Apple’s position has centered on a claim that India would need Apple’s worldwide financial details for the period subject to the fine—2022 to 2024. Apple pointed to how the European Union calculates fines in a similar way. arguing that India using worldwide figures for that period could lead to a fine as large as $38 billion.

But Apple wasn’t only contesting the math. It was also battling the legal foundation of the calculation itself. During 2024, India changed its approach so that fines can be based on global turnover instead of local. Apple says the new rules should not apply to the entire 2022-to-2024 period because the change took effect later.

Apple has challenged that law change in a New Delhi court and, during the meantime, asked for the antitrust proceedings to be paused.

The CCI refused. It accused Apple of trying to stall the case and declined to put the proceedings on hold.

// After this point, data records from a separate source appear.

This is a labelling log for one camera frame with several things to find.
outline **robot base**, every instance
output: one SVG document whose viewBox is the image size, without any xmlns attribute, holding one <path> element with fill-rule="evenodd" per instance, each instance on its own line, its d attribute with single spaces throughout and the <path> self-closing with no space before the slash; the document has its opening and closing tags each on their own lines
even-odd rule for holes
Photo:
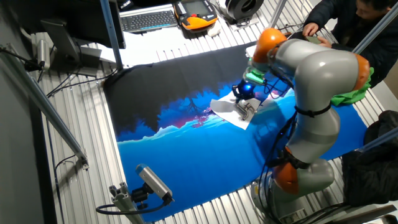
<svg viewBox="0 0 398 224">
<path fill-rule="evenodd" d="M 305 218 L 311 209 L 305 196 L 327 188 L 334 181 L 333 169 L 324 159 L 317 159 L 308 169 L 298 169 L 298 175 L 311 183 L 314 188 L 300 192 L 299 195 L 291 195 L 283 192 L 274 182 L 271 172 L 267 175 L 267 180 L 262 179 L 261 189 L 259 190 L 259 179 L 251 184 L 251 197 L 255 206 L 269 219 L 269 209 L 267 200 L 272 207 L 275 218 L 284 224 L 291 224 Z"/>
<path fill-rule="evenodd" d="M 270 219 L 270 214 L 268 212 L 268 204 L 266 202 L 266 198 L 262 187 L 261 187 L 261 193 L 262 193 L 261 200 L 263 206 L 267 211 L 264 211 L 264 209 L 261 206 L 260 195 L 258 194 L 258 184 L 259 184 L 258 182 L 253 182 L 250 187 L 253 203 L 262 213 L 266 215 L 267 223 L 268 222 L 274 223 Z M 305 218 L 308 214 L 308 212 L 305 210 L 305 206 L 308 205 L 308 202 L 306 201 L 305 197 L 301 197 L 297 200 L 294 200 L 293 202 L 278 202 L 278 205 L 276 205 L 272 198 L 272 194 L 269 194 L 267 196 L 269 202 L 272 203 L 272 211 L 274 212 L 274 215 L 276 215 L 276 218 L 278 218 L 280 222 L 284 224 L 291 224 L 296 221 L 299 221 Z"/>
</svg>

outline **person's hand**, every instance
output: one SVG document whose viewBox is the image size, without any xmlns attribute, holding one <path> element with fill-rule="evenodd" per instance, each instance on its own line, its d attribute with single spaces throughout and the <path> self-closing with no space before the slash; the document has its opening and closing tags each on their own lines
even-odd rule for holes
<svg viewBox="0 0 398 224">
<path fill-rule="evenodd" d="M 303 35 L 304 36 L 313 36 L 316 32 L 318 32 L 319 26 L 318 24 L 311 22 L 307 25 L 305 25 L 303 29 Z"/>
<path fill-rule="evenodd" d="M 324 37 L 318 36 L 318 40 L 321 42 L 319 45 L 331 48 L 331 44 L 329 43 L 328 40 L 326 40 Z"/>
</svg>

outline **blue light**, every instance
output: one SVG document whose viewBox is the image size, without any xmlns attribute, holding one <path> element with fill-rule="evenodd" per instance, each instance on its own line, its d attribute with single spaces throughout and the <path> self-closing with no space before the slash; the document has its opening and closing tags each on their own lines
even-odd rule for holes
<svg viewBox="0 0 398 224">
<path fill-rule="evenodd" d="M 243 88 L 244 90 L 249 91 L 251 89 L 251 85 L 245 85 Z"/>
</svg>

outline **metal pole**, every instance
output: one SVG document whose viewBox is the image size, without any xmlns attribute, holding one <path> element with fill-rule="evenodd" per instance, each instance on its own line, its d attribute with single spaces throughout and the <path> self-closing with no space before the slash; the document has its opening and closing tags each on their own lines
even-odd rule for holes
<svg viewBox="0 0 398 224">
<path fill-rule="evenodd" d="M 101 0 L 102 12 L 104 14 L 106 28 L 108 30 L 109 39 L 113 49 L 114 58 L 116 60 L 116 68 L 118 71 L 123 70 L 122 58 L 120 56 L 118 38 L 116 37 L 116 31 L 114 30 L 114 24 L 112 20 L 111 8 L 109 6 L 109 0 Z"/>
<path fill-rule="evenodd" d="M 274 28 L 276 26 L 276 22 L 278 21 L 286 2 L 287 0 L 279 0 L 278 5 L 276 5 L 275 12 L 271 17 L 271 21 L 269 22 L 268 28 Z"/>
<path fill-rule="evenodd" d="M 378 137 L 377 139 L 367 143 L 366 145 L 359 148 L 357 151 L 366 152 L 369 149 L 379 146 L 379 145 L 385 143 L 386 141 L 390 141 L 391 139 L 396 138 L 396 137 L 398 137 L 398 127 L 387 132 L 386 134 L 383 134 L 382 136 Z"/>
<path fill-rule="evenodd" d="M 83 168 L 88 168 L 87 156 L 81 151 L 81 147 L 75 137 L 73 137 L 67 125 L 62 121 L 62 118 L 43 93 L 36 80 L 25 71 L 21 62 L 15 57 L 8 54 L 0 54 L 0 58 L 5 64 L 9 65 L 10 69 L 13 69 L 11 70 L 13 74 L 12 78 L 15 78 L 22 85 L 29 97 L 33 99 L 34 103 L 52 123 L 70 149 L 76 154 L 79 160 L 81 160 Z"/>
<path fill-rule="evenodd" d="M 398 4 L 396 4 L 369 32 L 369 34 L 355 47 L 353 53 L 360 54 L 379 35 L 384 28 L 390 24 L 398 15 Z"/>
</svg>

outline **metal grate floor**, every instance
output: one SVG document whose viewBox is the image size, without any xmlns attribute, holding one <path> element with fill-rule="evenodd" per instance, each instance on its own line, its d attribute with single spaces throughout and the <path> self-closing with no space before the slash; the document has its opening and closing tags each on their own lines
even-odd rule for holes
<svg viewBox="0 0 398 224">
<path fill-rule="evenodd" d="M 299 13 L 301 4 L 300 0 L 289 0 L 277 26 L 281 28 L 286 24 L 302 23 L 303 17 Z M 179 47 L 173 45 L 169 49 L 167 47 L 155 49 L 155 57 L 151 60 L 159 62 L 256 41 L 262 30 L 268 26 L 268 21 L 271 19 L 276 5 L 276 0 L 266 1 L 256 13 L 259 23 L 237 31 L 233 31 L 220 18 L 222 30 L 218 36 L 208 37 L 190 34 L 190 39 L 184 39 L 184 43 Z M 304 14 L 307 15 L 311 8 L 312 6 L 305 2 L 303 5 Z M 294 32 L 295 29 L 289 28 L 283 31 Z M 327 31 L 323 30 L 321 33 L 331 40 L 332 37 Z M 152 34 L 144 34 L 143 38 L 149 37 L 149 35 Z M 89 47 L 97 48 L 98 46 L 90 44 Z M 110 70 L 108 63 L 102 63 L 98 77 L 104 77 L 109 74 Z M 68 79 L 67 84 L 94 79 L 93 77 L 76 75 L 68 77 L 66 74 L 51 74 L 44 75 L 40 86 L 45 93 L 48 93 L 66 78 Z M 101 81 L 64 89 L 51 97 L 50 101 L 75 135 L 76 140 L 84 147 L 90 164 L 88 170 L 79 169 L 79 167 L 75 167 L 76 159 L 73 158 L 59 166 L 56 175 L 60 186 L 60 201 L 58 201 L 55 188 L 55 174 L 52 169 L 50 170 L 58 222 L 62 223 L 62 209 L 65 223 L 129 223 L 129 220 L 124 216 L 106 216 L 95 212 L 97 206 L 111 203 L 108 187 L 126 181 Z M 366 93 L 365 99 L 356 103 L 354 107 L 368 126 L 376 121 L 378 114 L 384 110 L 370 90 Z M 44 115 L 43 119 L 45 130 L 49 129 L 48 132 L 45 132 L 45 138 L 47 153 L 50 158 L 49 164 L 52 167 L 62 159 L 72 156 L 73 152 L 51 124 L 47 127 Z M 336 180 L 324 191 L 303 197 L 303 200 L 306 201 L 305 213 L 307 215 L 323 207 L 343 201 L 341 160 L 334 159 L 330 161 L 330 164 L 334 168 Z M 259 215 L 250 198 L 250 189 L 243 187 L 228 195 L 177 213 L 156 223 L 234 224 L 264 222 L 266 221 Z"/>
</svg>

What made the timing especially confusing was that the CCI set May 21. 2026 as a final hearing date—yet the Delhi High Court later stepped in with a different kind of pressure. On May 18. the Delhi High Court ordered Apple to surrender audited statements. but told the CCI not to issue a ruling before July 15. 2026.

On paper, that sequence left room for Apple to keep fighting on two fronts: roughly two months to supply the information the CCI needs, and roughly two months to continue its protest against the law change in the High Court.

Now, it appears Apple has gained about a month’s reprieve—enough to frame June 25, 2026 as the finish line for compiling the India-specific financial information.

There’s another crucial detail in how the court seems to have accepted the scope of what Apple will provide: the information will be limited to India. If so. the CCI may have less room to base any fine on global turnover—the very mechanism Apple has warned could produce a worst-case $38 billion outcome.

The numbers Apple sought to avoid also sit uncomfortably against how deeply India is embedded in Apple’s business. Apple opened its first ever store in India in 2023, and India is increasingly central to manufacturing—particularly for the iPhone. As of March 2026, a reported one in four of all iPhones were made in India.

Apple India antitrust Competition Commission of India CCI Delhi High Court audited statements antitrust fine India-specific financial information $38 billion iPhone manufacturing India

4 Comments

  1. Wait, they’re sharing “India-specific financial info” now but the fine is still a thing. How does that stop the fine from being huge? Also $38 billion sounds like an exaggeration someone heard wrong.

  2. I don’t really get the numbers part. If they only have to give India info, why would India even need worldwide data? Seems like Apple was stalling on purpose to wear out the court case.

  3. Apple agreeing to “one last extension” is wild, like okay but June 25 2026 for what, submitting receipts? I’m guessing this is just Apple gaming the system again. And aren’t antitrust fines supposed to be based on what they did, not what they make? Whole thing feels like a loophole either way.